AIM OF THE TASK ▸ Count every line that includes the string "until" in the entries that follow. Nothing besides the number is needed.

[Stored dataset items]
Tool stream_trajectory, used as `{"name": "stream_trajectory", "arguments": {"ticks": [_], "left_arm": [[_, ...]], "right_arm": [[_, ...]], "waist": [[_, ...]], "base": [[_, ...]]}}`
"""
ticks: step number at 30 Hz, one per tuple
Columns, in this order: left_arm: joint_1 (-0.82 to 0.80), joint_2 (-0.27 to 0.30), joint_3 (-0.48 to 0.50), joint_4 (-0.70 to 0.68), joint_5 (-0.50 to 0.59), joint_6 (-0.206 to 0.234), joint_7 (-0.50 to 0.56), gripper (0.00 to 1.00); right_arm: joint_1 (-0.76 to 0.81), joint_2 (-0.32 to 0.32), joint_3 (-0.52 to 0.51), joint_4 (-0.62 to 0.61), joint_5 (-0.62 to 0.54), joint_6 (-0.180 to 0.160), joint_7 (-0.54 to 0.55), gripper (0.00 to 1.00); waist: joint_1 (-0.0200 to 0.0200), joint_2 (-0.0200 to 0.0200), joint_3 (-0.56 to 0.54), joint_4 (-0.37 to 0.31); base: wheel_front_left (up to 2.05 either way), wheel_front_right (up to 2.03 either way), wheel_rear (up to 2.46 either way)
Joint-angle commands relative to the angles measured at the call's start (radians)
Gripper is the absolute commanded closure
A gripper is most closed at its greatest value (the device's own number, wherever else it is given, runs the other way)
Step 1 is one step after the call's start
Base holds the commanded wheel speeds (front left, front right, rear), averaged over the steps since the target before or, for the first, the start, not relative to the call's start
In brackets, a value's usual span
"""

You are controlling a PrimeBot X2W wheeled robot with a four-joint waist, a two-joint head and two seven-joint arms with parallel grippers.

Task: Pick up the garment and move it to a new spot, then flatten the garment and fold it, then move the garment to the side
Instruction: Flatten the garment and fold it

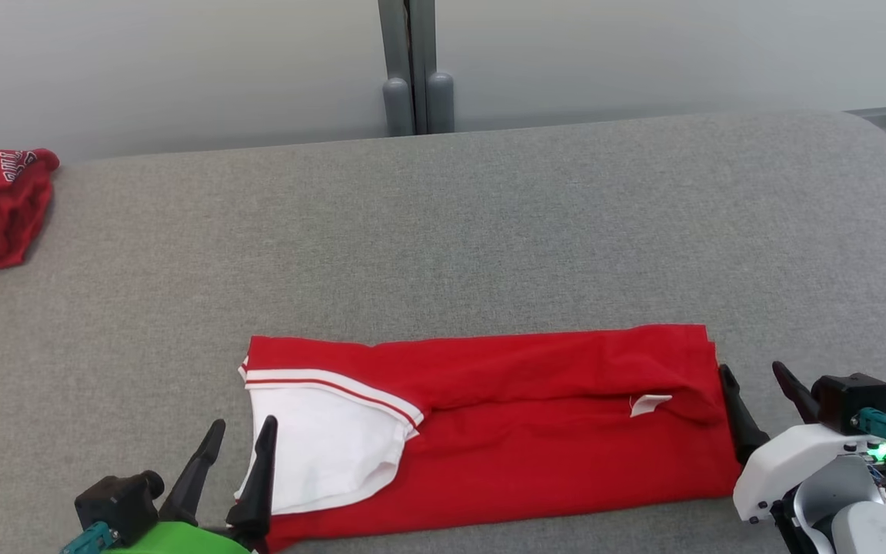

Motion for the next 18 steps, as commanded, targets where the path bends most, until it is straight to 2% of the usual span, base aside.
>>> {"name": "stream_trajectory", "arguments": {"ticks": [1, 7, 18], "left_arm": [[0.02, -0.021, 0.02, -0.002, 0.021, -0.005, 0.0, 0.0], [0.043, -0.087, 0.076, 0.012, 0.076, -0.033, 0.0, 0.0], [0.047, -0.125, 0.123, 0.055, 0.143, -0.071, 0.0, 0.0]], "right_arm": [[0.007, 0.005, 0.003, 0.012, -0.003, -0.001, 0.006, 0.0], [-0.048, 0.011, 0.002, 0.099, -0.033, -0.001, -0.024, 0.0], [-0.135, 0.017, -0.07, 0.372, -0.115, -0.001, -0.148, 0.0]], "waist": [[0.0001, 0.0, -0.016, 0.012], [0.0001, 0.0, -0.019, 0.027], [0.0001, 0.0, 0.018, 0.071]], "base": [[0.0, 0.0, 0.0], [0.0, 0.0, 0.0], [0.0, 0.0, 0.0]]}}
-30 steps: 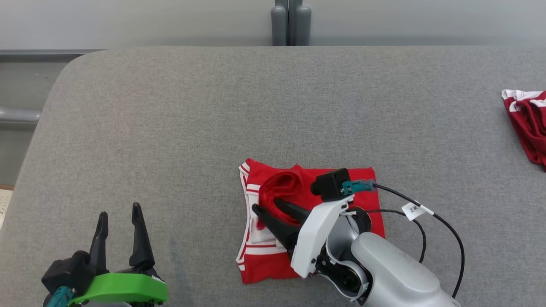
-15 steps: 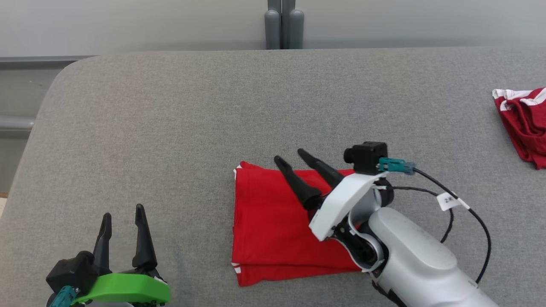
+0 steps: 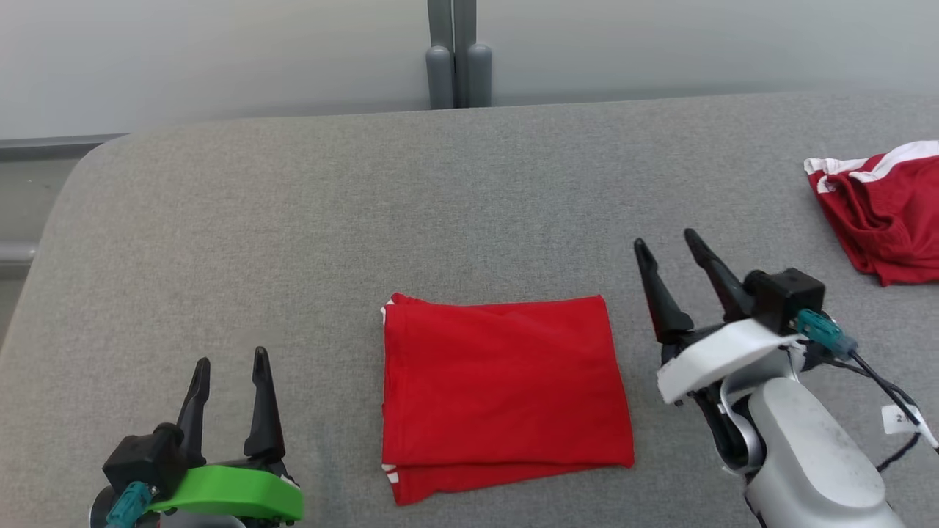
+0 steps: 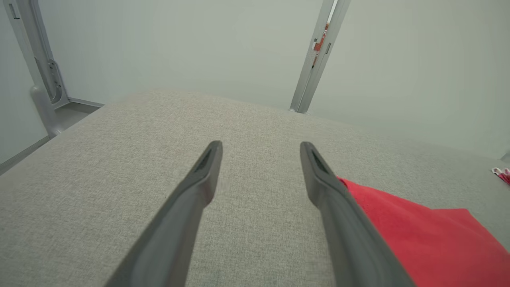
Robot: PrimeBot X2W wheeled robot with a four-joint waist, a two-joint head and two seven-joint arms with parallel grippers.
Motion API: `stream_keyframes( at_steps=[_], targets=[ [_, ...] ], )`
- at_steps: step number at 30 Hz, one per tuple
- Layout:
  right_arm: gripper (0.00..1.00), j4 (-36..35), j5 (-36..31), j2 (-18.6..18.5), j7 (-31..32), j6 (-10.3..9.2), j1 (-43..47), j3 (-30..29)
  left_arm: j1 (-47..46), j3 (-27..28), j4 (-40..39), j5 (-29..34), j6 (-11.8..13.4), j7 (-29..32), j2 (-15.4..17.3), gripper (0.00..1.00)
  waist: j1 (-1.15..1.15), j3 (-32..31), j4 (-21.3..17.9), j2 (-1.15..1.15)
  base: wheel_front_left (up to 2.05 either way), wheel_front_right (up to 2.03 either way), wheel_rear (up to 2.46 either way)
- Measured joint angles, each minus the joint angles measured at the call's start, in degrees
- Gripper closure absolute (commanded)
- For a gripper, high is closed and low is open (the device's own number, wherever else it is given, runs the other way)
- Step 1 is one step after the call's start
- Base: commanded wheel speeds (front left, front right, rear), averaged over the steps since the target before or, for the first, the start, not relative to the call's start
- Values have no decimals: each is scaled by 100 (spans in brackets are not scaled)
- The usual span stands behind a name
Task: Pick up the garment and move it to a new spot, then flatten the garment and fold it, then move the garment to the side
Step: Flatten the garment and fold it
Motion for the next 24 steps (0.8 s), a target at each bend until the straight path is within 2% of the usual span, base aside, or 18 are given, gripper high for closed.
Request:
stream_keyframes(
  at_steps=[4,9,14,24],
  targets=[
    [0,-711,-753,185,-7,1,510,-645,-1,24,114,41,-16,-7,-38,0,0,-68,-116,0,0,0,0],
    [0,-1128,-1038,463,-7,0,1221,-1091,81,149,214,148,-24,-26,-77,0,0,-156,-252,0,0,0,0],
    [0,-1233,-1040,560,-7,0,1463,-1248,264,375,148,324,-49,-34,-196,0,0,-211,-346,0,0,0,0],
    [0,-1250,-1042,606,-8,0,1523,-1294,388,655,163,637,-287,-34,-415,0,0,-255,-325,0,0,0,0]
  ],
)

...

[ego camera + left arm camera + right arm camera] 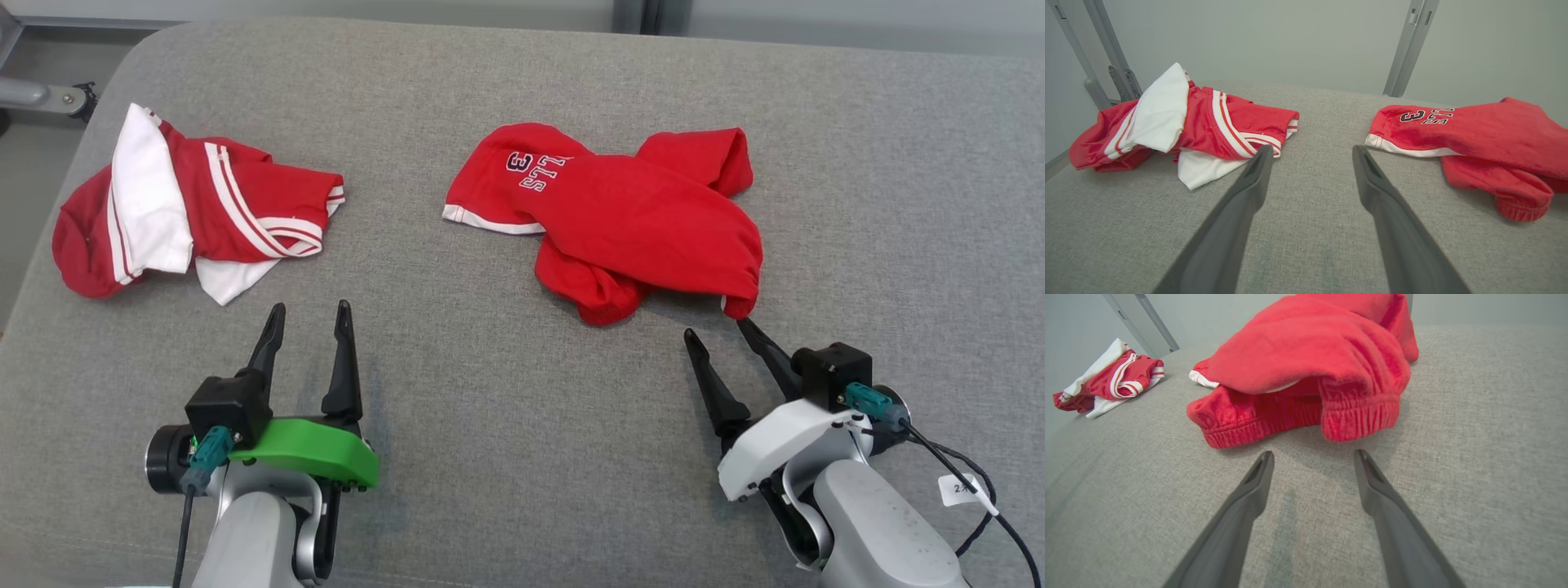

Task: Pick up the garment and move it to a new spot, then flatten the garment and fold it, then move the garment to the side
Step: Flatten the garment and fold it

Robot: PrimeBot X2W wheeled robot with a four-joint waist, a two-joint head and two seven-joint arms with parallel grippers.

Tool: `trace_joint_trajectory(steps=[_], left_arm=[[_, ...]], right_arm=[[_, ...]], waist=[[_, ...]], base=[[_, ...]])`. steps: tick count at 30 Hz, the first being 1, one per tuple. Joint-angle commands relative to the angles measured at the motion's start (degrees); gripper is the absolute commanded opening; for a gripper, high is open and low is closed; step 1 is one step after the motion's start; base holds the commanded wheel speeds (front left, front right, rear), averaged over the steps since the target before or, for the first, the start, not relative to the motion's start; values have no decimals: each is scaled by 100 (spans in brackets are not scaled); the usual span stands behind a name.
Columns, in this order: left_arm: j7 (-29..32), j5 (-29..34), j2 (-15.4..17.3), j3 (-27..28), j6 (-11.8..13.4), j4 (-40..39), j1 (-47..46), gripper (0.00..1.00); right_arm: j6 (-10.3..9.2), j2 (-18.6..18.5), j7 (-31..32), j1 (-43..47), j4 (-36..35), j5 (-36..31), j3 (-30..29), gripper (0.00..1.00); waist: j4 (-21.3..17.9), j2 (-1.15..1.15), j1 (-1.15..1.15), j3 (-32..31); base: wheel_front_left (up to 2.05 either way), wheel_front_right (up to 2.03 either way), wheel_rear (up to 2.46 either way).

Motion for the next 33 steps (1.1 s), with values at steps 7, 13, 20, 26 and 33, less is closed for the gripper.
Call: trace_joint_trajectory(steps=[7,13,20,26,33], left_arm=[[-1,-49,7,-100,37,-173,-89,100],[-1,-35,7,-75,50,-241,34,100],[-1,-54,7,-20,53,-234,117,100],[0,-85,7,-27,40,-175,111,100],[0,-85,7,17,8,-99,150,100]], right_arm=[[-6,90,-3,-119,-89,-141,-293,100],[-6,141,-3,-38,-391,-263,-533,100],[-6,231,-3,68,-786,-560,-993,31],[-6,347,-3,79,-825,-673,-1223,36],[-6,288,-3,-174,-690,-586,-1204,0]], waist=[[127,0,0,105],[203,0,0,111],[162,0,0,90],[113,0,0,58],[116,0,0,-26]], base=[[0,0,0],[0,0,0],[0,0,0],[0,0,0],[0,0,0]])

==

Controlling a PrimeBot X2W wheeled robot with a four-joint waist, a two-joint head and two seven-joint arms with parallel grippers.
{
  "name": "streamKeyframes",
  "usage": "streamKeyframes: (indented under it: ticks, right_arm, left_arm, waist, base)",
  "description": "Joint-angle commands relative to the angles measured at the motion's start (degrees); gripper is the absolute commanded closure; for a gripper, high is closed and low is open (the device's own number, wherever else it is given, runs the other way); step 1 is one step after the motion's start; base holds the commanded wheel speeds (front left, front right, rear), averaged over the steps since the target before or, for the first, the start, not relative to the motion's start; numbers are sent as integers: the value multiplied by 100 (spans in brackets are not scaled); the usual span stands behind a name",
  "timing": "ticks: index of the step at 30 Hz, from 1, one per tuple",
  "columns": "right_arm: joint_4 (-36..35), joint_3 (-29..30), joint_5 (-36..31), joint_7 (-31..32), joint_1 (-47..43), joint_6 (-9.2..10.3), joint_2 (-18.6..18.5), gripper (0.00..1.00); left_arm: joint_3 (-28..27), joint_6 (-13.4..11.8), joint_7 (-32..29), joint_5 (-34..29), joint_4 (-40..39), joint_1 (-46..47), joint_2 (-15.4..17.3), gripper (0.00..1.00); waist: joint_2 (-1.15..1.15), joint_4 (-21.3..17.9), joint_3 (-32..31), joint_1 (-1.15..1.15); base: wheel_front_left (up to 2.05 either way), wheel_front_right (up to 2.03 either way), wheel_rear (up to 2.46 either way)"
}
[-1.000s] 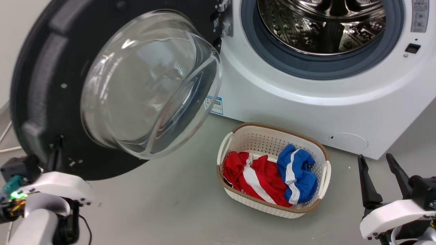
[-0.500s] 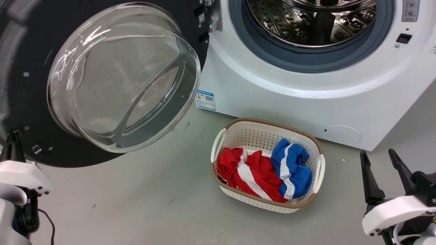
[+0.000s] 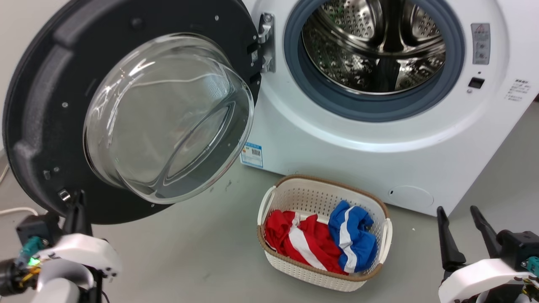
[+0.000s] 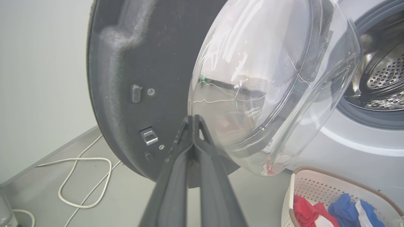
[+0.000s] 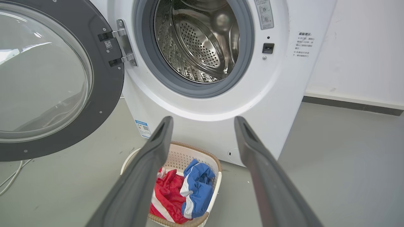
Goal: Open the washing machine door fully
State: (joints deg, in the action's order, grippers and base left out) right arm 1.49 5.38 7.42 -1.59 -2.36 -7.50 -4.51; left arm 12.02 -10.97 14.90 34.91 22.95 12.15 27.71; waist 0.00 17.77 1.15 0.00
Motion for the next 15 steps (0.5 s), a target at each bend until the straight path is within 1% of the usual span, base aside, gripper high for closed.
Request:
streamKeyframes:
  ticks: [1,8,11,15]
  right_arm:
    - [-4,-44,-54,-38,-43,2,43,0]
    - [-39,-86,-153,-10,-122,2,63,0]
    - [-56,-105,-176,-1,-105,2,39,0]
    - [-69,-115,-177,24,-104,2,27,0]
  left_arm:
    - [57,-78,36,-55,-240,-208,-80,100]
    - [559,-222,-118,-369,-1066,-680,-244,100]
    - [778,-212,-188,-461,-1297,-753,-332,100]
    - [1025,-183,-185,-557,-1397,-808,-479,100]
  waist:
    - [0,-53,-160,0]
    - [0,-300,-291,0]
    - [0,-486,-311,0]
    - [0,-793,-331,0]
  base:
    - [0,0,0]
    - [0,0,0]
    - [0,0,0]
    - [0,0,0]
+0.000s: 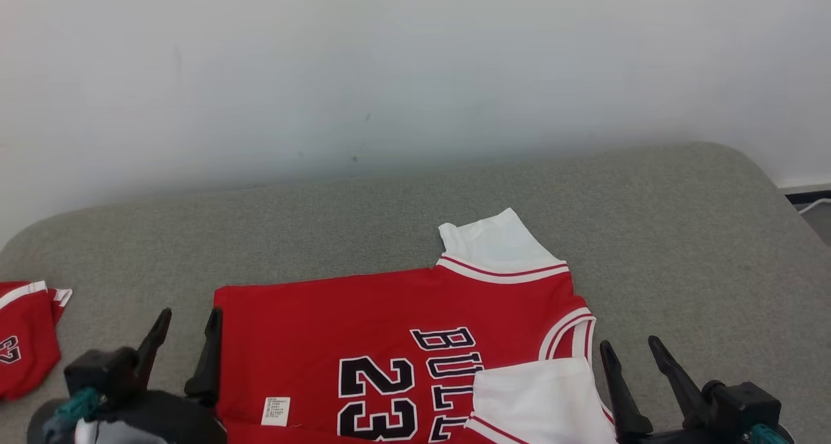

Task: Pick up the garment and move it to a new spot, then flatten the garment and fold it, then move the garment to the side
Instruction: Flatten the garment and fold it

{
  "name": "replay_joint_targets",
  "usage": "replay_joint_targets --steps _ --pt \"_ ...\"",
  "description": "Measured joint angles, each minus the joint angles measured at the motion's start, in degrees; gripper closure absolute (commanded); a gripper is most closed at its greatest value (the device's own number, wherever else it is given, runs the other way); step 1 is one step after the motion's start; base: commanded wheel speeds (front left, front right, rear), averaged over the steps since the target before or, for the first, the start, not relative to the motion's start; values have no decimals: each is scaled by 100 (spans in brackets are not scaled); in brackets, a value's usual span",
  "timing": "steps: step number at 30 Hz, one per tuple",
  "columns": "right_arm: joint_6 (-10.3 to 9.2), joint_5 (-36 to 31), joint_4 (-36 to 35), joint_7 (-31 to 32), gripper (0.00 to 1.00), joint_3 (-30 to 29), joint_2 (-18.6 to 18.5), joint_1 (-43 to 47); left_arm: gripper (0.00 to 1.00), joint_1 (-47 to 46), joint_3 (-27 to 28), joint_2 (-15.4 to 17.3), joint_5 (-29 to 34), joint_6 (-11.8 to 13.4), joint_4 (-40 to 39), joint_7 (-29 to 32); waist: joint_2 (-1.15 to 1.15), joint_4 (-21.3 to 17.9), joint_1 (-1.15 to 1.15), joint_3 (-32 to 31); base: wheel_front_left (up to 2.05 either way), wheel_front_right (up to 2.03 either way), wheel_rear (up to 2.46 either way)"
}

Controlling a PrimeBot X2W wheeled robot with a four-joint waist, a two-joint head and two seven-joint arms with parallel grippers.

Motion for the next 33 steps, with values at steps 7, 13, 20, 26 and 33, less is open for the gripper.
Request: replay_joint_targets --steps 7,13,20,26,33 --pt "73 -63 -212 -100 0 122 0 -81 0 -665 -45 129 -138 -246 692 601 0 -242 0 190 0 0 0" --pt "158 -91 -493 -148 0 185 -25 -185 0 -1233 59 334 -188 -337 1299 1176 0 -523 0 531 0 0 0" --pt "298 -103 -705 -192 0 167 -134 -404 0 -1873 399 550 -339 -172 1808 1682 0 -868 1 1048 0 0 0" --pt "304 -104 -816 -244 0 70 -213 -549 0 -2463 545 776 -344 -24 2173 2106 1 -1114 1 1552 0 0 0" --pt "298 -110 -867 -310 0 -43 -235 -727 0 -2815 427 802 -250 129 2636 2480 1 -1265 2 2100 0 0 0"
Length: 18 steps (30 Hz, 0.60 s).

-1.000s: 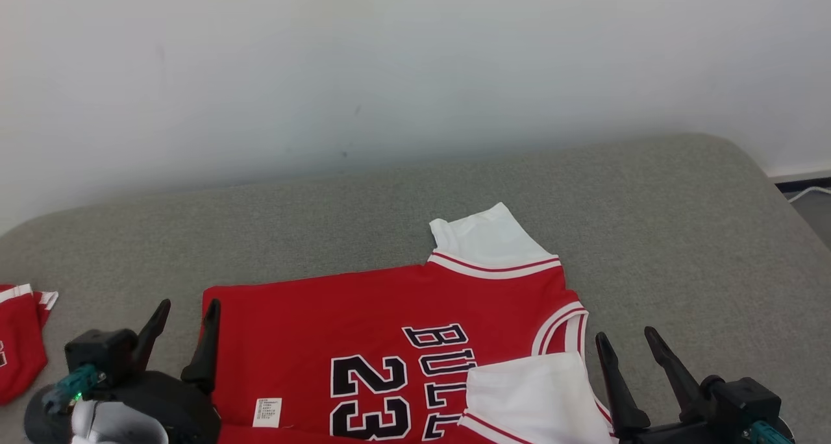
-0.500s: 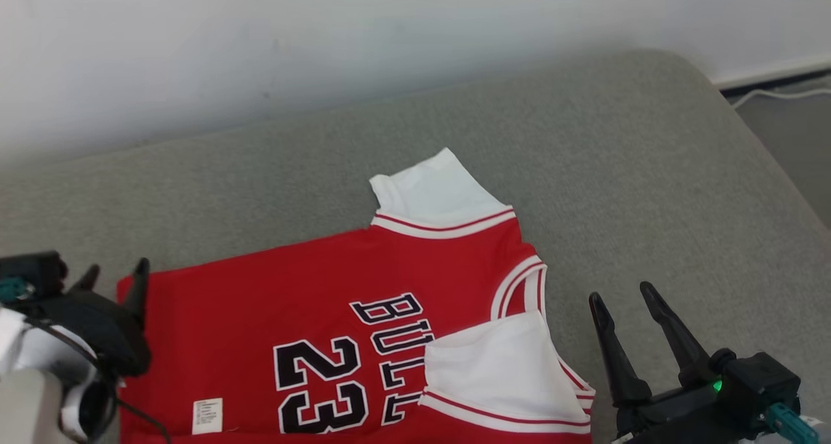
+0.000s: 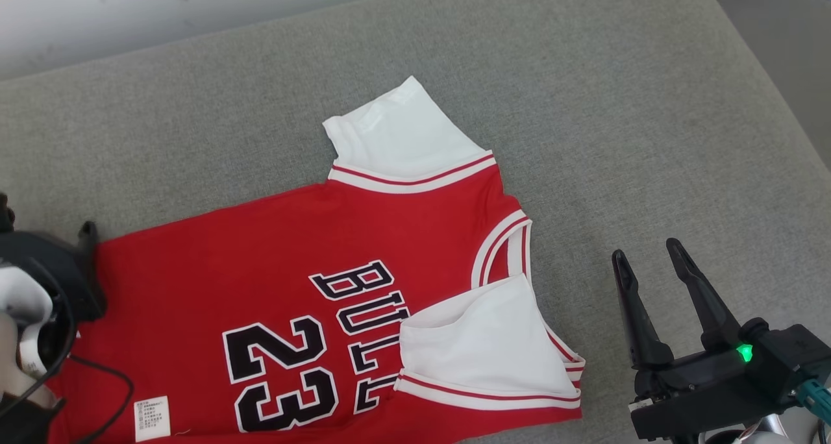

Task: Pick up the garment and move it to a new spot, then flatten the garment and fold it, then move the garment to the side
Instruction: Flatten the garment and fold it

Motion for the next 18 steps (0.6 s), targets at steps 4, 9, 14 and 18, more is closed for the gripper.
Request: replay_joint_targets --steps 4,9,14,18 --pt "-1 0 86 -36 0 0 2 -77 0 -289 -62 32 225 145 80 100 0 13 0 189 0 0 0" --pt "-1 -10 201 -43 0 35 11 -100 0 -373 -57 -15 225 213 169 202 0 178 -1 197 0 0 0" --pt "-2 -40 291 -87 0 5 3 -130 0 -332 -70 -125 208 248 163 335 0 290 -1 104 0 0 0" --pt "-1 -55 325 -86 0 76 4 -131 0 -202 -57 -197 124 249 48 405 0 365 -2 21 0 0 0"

RESPONSE AREA ▸ 3